The World Steel Assn. data concerns "raw” carbon steel, the product of basic-oxygen or electric arc furnaces and cast into semi-finished forms like billets for bar and rod products; slabs for flat products; or blooms, for beam and pipe products. Specialty and stainless steel are accounted separately.

In its October 2020 Short-term Outlook report, World Steel forecast that global steel demand would drop by -2.4% year-over-year for 2020, to 1.725 billion metric tons. For 2021, the group foresees steel demand then recovering 4.1% year-over-year, to 1.795 billion metric tons.

But the remarkable development for 2020 is the continued expansion of raw-steel output in China, which accounted for 56.5% of all the raw steel produced worldwide last year. China produced 1.053 billion metric tons of raw steel from January through December 2020, 5.2% (or about 53 million metric tons) more than during 2019.

China’s expanding lead on the global market is apparently at the expense of other leading steelmaking nations – specifically India, Japan, South Korea, and the U.S., all of which decreased year-over-year output in 2020. Russia, which now ranks fourth among the world’s top steelmaking nations, managed a small increase (+2.6%, or about 1.8 million metric tons) in its year-over-year output.

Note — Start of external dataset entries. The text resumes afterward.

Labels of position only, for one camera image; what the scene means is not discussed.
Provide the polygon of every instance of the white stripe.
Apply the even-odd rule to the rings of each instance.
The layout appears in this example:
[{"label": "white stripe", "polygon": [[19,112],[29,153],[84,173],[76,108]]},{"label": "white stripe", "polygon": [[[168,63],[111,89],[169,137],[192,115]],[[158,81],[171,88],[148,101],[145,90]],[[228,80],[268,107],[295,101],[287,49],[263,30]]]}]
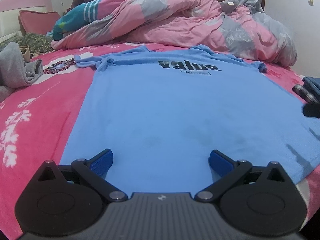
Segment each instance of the white stripe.
[{"label": "white stripe", "polygon": [[93,6],[93,21],[96,20],[96,5],[98,4],[98,2],[100,2],[101,0],[97,0],[97,2],[94,4]]},{"label": "white stripe", "polygon": [[91,21],[91,16],[90,16],[90,11],[91,11],[91,6],[92,6],[92,4],[94,3],[95,1],[92,1],[91,3],[90,3],[90,5],[89,5],[89,10],[88,10],[88,19],[89,19],[89,22],[92,22]]},{"label": "white stripe", "polygon": [[86,22],[87,20],[85,19],[85,10],[87,9],[88,4],[86,3],[85,7],[84,7],[84,11],[83,11],[83,19]]}]

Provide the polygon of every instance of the pink headboard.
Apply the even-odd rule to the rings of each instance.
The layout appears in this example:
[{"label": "pink headboard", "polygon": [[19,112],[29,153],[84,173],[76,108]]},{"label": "pink headboard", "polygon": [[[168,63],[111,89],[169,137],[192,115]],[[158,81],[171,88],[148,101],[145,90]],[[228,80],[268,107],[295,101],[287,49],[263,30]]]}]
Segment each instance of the pink headboard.
[{"label": "pink headboard", "polygon": [[0,0],[0,12],[42,6],[46,6],[48,12],[53,11],[51,0]]}]

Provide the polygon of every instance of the crumpled quilt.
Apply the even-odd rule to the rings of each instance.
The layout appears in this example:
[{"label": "crumpled quilt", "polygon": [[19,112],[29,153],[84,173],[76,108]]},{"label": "crumpled quilt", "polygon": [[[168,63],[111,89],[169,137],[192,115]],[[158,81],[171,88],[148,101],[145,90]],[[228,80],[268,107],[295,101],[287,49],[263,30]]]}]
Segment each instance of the crumpled quilt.
[{"label": "crumpled quilt", "polygon": [[[63,38],[64,33],[71,33]],[[265,14],[257,0],[95,0],[62,17],[52,47],[74,49],[122,42],[160,43],[282,66],[294,65],[295,45],[284,25]]]}]

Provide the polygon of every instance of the headboard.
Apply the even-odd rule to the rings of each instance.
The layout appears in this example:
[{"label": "headboard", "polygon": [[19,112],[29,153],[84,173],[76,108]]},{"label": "headboard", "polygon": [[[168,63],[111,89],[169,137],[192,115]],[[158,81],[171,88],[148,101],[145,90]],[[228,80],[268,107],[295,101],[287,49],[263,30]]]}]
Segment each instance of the headboard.
[{"label": "headboard", "polygon": [[16,33],[22,36],[19,11],[52,12],[51,0],[0,0],[0,42]]}]

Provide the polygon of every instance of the blue t-shirt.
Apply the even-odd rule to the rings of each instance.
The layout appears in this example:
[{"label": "blue t-shirt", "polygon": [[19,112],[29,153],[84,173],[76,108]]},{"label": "blue t-shirt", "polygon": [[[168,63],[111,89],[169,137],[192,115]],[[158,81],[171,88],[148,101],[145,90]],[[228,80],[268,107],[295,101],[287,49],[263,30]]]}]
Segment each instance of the blue t-shirt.
[{"label": "blue t-shirt", "polygon": [[320,121],[258,70],[206,46],[145,46],[87,59],[97,71],[60,164],[114,154],[106,180],[132,192],[191,192],[218,179],[217,149],[257,166],[279,161],[295,183],[320,163]]}]

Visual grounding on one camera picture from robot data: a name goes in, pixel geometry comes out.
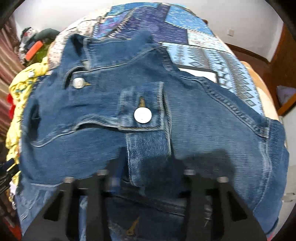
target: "patchwork fabric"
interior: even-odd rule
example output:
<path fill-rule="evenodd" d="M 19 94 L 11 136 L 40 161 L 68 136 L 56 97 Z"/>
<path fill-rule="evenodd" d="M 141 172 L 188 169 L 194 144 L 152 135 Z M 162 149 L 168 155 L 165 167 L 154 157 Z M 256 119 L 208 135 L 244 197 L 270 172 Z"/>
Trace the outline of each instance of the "patchwork fabric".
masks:
<path fill-rule="evenodd" d="M 57 36 L 48 52 L 49 70 L 59 65 L 65 41 L 74 33 L 97 39 L 131 39 L 142 30 L 150 31 L 154 41 L 167 47 L 175 64 L 214 71 L 220 86 L 263 115 L 256 86 L 245 66 L 200 18 L 181 5 L 142 2 L 97 10 Z"/>

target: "wall outlet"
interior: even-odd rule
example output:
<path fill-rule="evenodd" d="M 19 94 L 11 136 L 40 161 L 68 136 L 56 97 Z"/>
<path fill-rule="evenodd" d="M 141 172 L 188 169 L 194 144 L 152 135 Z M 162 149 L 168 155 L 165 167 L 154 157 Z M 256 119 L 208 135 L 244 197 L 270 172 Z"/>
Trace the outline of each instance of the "wall outlet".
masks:
<path fill-rule="evenodd" d="M 230 29 L 230 28 L 227 29 L 227 35 L 233 37 L 233 35 L 234 35 L 234 30 L 233 30 L 233 29 Z"/>

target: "curtain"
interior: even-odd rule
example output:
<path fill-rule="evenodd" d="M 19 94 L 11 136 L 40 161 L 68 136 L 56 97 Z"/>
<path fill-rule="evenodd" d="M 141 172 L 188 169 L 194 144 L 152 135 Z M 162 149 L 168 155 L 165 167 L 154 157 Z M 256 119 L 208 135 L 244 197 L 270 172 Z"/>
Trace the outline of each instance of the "curtain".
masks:
<path fill-rule="evenodd" d="M 10 125 L 10 104 L 6 101 L 8 87 L 13 78 L 24 69 L 16 55 L 19 44 L 15 21 L 11 16 L 0 30 L 0 142 L 5 141 Z"/>

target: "denim jacket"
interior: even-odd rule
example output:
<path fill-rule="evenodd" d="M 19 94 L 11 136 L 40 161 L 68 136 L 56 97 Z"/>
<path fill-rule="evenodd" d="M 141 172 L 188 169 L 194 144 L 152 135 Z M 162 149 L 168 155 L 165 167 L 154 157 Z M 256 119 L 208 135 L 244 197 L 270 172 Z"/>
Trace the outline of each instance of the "denim jacket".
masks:
<path fill-rule="evenodd" d="M 141 100 L 152 113 L 145 124 L 134 118 Z M 289 155 L 283 126 L 218 84 L 179 71 L 149 32 L 131 40 L 71 36 L 60 66 L 34 85 L 21 130 L 23 233 L 64 177 L 92 175 L 122 147 L 128 187 L 108 200 L 115 240 L 131 238 L 138 218 L 139 239 L 178 239 L 184 169 L 227 176 L 265 233 L 277 221 Z"/>

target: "yellow cloth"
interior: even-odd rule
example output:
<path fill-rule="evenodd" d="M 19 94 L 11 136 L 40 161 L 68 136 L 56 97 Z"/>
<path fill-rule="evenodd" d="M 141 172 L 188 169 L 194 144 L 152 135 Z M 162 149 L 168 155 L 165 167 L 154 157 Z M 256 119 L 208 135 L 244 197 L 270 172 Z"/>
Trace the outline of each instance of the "yellow cloth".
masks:
<path fill-rule="evenodd" d="M 9 152 L 6 160 L 13 158 L 15 163 L 19 163 L 19 139 L 20 139 L 20 121 L 22 113 L 26 105 L 27 99 L 31 93 L 33 84 L 37 81 L 37 77 L 45 75 L 48 69 L 47 57 L 43 58 L 41 63 L 35 63 L 21 71 L 11 82 L 9 93 L 15 104 L 15 112 L 11 121 L 10 127 L 6 135 L 6 148 Z M 12 179 L 14 184 L 18 184 L 18 174 Z"/>

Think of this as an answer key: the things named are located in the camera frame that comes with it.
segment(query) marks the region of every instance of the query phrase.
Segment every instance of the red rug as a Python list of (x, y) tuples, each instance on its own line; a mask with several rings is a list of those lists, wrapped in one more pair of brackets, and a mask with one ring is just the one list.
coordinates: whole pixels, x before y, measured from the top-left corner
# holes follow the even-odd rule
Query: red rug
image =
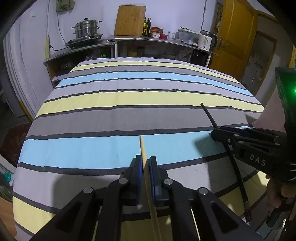
[(1, 146), (0, 154), (15, 167), (30, 126), (27, 123), (9, 128)]

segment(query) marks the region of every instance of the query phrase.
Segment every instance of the silver screw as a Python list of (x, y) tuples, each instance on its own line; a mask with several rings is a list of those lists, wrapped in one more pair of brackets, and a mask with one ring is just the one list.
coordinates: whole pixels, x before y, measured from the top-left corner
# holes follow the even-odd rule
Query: silver screw
[(166, 179), (164, 179), (164, 184), (166, 184), (166, 185), (171, 185), (172, 183), (173, 183), (173, 180), (172, 179), (170, 179), (170, 178), (166, 178)]
[(200, 189), (198, 189), (198, 192), (202, 195), (206, 195), (208, 193), (206, 188), (200, 188)]
[(126, 184), (128, 182), (128, 180), (125, 177), (120, 178), (118, 181), (120, 184)]
[(83, 189), (83, 192), (84, 192), (85, 194), (89, 194), (89, 193), (91, 193), (92, 191), (93, 191), (93, 189), (92, 189), (91, 187), (86, 187), (86, 188)]

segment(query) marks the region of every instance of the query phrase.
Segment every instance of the wooden floor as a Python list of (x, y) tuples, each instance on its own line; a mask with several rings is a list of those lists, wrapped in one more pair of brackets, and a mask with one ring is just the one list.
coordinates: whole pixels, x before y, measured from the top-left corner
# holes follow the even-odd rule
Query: wooden floor
[(12, 203), (0, 198), (0, 217), (13, 237), (16, 236), (15, 220), (13, 218)]

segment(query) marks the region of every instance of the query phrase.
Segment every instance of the tablecloth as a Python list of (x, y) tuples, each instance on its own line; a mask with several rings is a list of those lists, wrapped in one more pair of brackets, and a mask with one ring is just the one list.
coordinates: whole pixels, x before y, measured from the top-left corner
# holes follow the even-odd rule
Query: tablecloth
[[(263, 111), (237, 80), (218, 71), (161, 58), (81, 62), (41, 106), (17, 165), (13, 209), (17, 238), (29, 240), (84, 187), (106, 187), (141, 154), (155, 155), (170, 178), (210, 189), (238, 216), (244, 206), (211, 122), (250, 127)], [(237, 161), (257, 230), (267, 216), (267, 180)], [(169, 210), (158, 211), (163, 240), (171, 240)], [(123, 208), (121, 240), (153, 240), (147, 202)]]

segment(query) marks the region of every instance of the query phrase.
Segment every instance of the human hand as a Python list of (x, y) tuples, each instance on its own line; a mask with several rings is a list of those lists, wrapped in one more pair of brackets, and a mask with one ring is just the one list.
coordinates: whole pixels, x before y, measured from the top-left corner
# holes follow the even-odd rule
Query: human hand
[[(267, 184), (267, 199), (266, 205), (270, 211), (273, 211), (275, 208), (281, 206), (281, 197), (280, 193), (284, 197), (295, 197), (296, 195), (296, 184), (286, 184), (281, 183), (270, 176), (266, 175), (266, 178), (269, 179)], [(289, 217), (289, 220), (293, 220), (296, 214), (296, 205), (293, 207), (293, 211)]]

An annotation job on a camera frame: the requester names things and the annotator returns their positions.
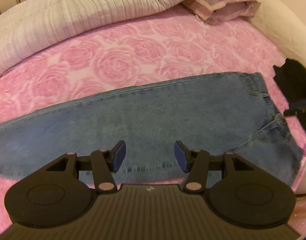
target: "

Also, the Chinese industry’s expansion continues despite steady reports of mandates from the nation’s economic planners to control the glut of steel products in the domestic market, which followed other mandates to modernize steelmaking production to control operating costs and environmental impacts.

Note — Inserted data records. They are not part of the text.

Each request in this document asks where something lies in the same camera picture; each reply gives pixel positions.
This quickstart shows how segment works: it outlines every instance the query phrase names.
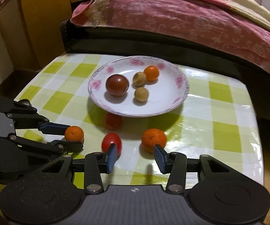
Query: table
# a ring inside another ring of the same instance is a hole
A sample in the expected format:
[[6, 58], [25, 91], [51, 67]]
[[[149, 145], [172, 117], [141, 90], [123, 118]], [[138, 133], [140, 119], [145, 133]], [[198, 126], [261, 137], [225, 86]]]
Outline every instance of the table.
[[[51, 122], [78, 125], [85, 134], [84, 148], [74, 158], [101, 151], [101, 141], [109, 132], [103, 123], [106, 112], [89, 98], [90, 76], [105, 63], [121, 58], [112, 55], [64, 54], [44, 68], [15, 100], [29, 99], [38, 113]], [[140, 147], [146, 129], [165, 131], [167, 152], [177, 151], [188, 158], [209, 154], [263, 184], [263, 159], [255, 113], [249, 93], [240, 81], [219, 74], [179, 66], [187, 76], [190, 91], [177, 109], [150, 118], [123, 118], [115, 131], [122, 139], [122, 153], [108, 184], [162, 184], [169, 175], [160, 173], [153, 155]], [[17, 130], [17, 134], [43, 143], [63, 136], [44, 135], [38, 130]], [[83, 173], [74, 184], [83, 188]], [[197, 183], [197, 174], [188, 173], [186, 188]]]

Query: metal screw
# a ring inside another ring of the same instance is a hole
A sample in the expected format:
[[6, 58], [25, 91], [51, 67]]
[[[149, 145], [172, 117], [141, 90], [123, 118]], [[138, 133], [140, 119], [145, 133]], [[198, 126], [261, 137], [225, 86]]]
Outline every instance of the metal screw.
[[10, 135], [10, 139], [11, 139], [11, 140], [16, 140], [16, 139], [17, 139], [17, 138], [16, 138], [16, 135], [11, 134], [11, 135]]
[[170, 191], [172, 191], [172, 192], [179, 192], [179, 191], [181, 191], [183, 188], [182, 188], [182, 186], [181, 185], [179, 185], [179, 184], [171, 184], [170, 186], [168, 186], [168, 189], [170, 190]]
[[90, 184], [87, 186], [87, 190], [90, 192], [97, 192], [101, 189], [102, 187], [98, 184]]

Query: cherry tomato
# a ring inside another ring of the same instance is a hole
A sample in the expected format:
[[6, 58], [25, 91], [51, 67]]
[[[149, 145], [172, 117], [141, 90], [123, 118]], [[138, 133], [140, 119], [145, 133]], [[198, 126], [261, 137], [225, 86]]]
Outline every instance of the cherry tomato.
[[116, 144], [117, 156], [119, 156], [121, 153], [121, 139], [115, 133], [106, 134], [102, 141], [102, 151], [105, 153], [112, 143]]

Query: brown round fruit
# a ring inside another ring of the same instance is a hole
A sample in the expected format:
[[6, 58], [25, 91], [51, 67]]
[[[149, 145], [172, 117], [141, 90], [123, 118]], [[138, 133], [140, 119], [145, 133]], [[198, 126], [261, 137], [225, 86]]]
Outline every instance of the brown round fruit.
[[135, 99], [140, 102], [145, 102], [148, 100], [149, 92], [144, 87], [139, 87], [134, 92]]
[[137, 72], [133, 77], [133, 84], [136, 86], [142, 86], [146, 82], [146, 75], [144, 72]]
[[120, 74], [113, 74], [106, 81], [107, 92], [114, 96], [123, 96], [129, 88], [129, 81], [127, 78]]

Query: pink bedding
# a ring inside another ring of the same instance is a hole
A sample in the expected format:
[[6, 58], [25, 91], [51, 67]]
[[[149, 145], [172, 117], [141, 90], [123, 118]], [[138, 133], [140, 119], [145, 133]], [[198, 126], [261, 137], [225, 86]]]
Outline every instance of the pink bedding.
[[156, 32], [244, 58], [270, 73], [270, 32], [233, 11], [201, 0], [91, 0], [71, 22]]

Outside China the market forces had more predictable effects, as World Steel documented:

India’s raw steel production for 2020 was 99.6 million metric tons, -10.6% versus 2019.

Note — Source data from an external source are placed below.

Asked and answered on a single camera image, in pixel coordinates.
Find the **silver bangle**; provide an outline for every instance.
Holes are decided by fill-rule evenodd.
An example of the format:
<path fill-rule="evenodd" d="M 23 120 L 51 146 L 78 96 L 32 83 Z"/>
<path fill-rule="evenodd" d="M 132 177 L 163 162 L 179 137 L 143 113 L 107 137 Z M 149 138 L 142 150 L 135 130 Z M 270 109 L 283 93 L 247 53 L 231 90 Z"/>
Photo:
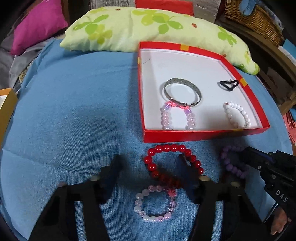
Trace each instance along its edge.
<path fill-rule="evenodd" d="M 165 89 L 166 86 L 168 86 L 168 85 L 170 85 L 170 84 L 182 84 L 182 85 L 186 85 L 186 86 L 188 86 L 188 87 L 191 88 L 194 92 L 196 92 L 196 94 L 197 94 L 198 97 L 200 98 L 199 101 L 194 102 L 194 103 L 192 103 L 192 104 L 188 104 L 188 103 L 185 103 L 185 102 L 180 102 L 180 101 L 175 100 L 173 97 L 171 97 L 171 96 L 167 93 L 167 91 L 166 91 L 166 89 Z M 181 105 L 181 106 L 184 106 L 184 107 L 186 107 L 186 106 L 194 107 L 194 106 L 196 106 L 196 105 L 202 100 L 202 93 L 200 92 L 199 88 L 197 88 L 197 86 L 194 85 L 194 84 L 192 84 L 190 81 L 188 81 L 188 80 L 184 80 L 184 79 L 173 78 L 173 79 L 168 80 L 168 81 L 165 83 L 165 86 L 163 87 L 163 92 L 165 93 L 165 96 L 166 96 L 169 100 L 171 100 L 171 101 L 173 101 L 173 102 L 175 102 L 175 103 L 177 103 L 177 104 L 179 104 L 179 105 Z"/>

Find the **blue tablecloth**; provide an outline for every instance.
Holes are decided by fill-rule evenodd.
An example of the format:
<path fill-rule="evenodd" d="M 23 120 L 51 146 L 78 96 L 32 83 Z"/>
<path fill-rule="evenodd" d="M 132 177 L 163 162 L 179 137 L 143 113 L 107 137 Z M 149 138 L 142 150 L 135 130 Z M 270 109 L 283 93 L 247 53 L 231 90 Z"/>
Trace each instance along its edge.
<path fill-rule="evenodd" d="M 153 184 L 141 158 L 155 144 L 142 143 L 137 87 L 137 53 L 67 51 L 55 40 L 29 69 L 20 101 L 10 121 L 0 166 L 1 213 L 19 239 L 28 239 L 38 216 L 60 181 L 80 183 L 110 163 L 126 157 L 113 196 L 101 205 L 112 241 L 187 240 L 197 212 L 183 190 L 178 208 L 163 223 L 144 223 L 133 211 L 135 194 Z M 202 162 L 205 175 L 218 181 L 218 161 L 225 145 L 252 146 L 264 152 L 292 153 L 281 114 L 255 76 L 240 72 L 258 97 L 271 128 L 258 135 L 185 143 Z M 154 160 L 176 174 L 176 153 Z M 255 171 L 247 190 L 261 217 L 273 204 Z M 148 213 L 162 213 L 164 195 L 152 194 Z M 223 204 L 217 202 L 218 240 Z M 81 203 L 77 203 L 80 240 L 85 240 Z"/>

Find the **light green pillow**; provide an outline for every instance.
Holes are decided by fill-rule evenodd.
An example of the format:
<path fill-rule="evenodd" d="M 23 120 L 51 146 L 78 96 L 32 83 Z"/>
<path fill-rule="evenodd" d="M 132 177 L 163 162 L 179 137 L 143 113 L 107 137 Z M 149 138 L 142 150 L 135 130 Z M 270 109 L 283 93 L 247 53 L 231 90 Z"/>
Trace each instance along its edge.
<path fill-rule="evenodd" d="M 248 74 L 257 74 L 248 46 L 238 36 L 204 19 L 165 10 L 101 7 L 67 30 L 60 46 L 69 50 L 138 51 L 140 41 L 173 42 L 225 55 Z"/>

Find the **cardboard box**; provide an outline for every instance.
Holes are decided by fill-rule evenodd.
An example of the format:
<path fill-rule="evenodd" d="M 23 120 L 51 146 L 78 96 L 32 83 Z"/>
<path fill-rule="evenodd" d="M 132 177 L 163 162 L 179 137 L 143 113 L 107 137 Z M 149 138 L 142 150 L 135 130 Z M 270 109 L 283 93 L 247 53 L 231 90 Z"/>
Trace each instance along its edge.
<path fill-rule="evenodd" d="M 223 56 L 196 47 L 166 42 L 141 42 L 138 55 L 139 101 L 144 143 L 251 135 L 262 133 L 270 127 L 251 88 Z M 162 129 L 160 109 L 168 101 L 163 93 L 163 86 L 171 78 L 189 80 L 200 89 L 202 100 L 191 108 L 195 114 L 197 130 L 186 130 L 185 113 L 176 107 L 170 109 L 173 130 Z M 239 86 L 231 92 L 219 85 L 220 81 L 230 79 L 239 81 Z M 169 90 L 173 98 L 186 103 L 192 103 L 196 98 L 189 87 L 173 85 L 169 85 L 172 86 Z M 251 119 L 250 129 L 234 129 L 226 115 L 226 102 L 234 102 L 244 108 Z M 243 126 L 245 120 L 241 113 L 234 110 L 234 115 L 237 115 L 237 122 Z"/>
<path fill-rule="evenodd" d="M 18 101 L 13 89 L 3 89 L 0 90 L 0 145 L 5 136 L 5 131 L 7 129 L 9 120 L 15 109 L 15 105 Z"/>

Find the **yellow box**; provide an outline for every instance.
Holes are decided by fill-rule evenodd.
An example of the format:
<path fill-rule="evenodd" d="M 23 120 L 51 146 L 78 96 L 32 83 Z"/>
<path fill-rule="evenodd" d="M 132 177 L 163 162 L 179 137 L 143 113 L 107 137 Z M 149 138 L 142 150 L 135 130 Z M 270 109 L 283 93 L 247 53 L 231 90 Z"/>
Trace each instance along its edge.
<path fill-rule="evenodd" d="M 9 88 L 0 90 L 0 146 L 2 146 L 5 131 L 17 101 L 18 98 L 13 89 Z"/>

Japan produced 83.2 million metric tons in 2020, -16.2%. South Korea produced 67.1 million metric tons, -6.0% from 2019.

Russia’s final tonnage for 2020 is estimated to have been 73.4 million metric tons, up 2.6% over 2019.

In the EU (28 nations) total raw steel output fell to 138.8 million metric in 2020, a decrease of -11.8% from 2019. Germany’s year-over-year output was down -10.0%, Italy -12.9%, France -19.8%, and Spain -19.5%.

Raw-steel production in the United States totaled 72.7 million metric tons (80.14 million short tons) in 2020, down -17.2% versus 2019.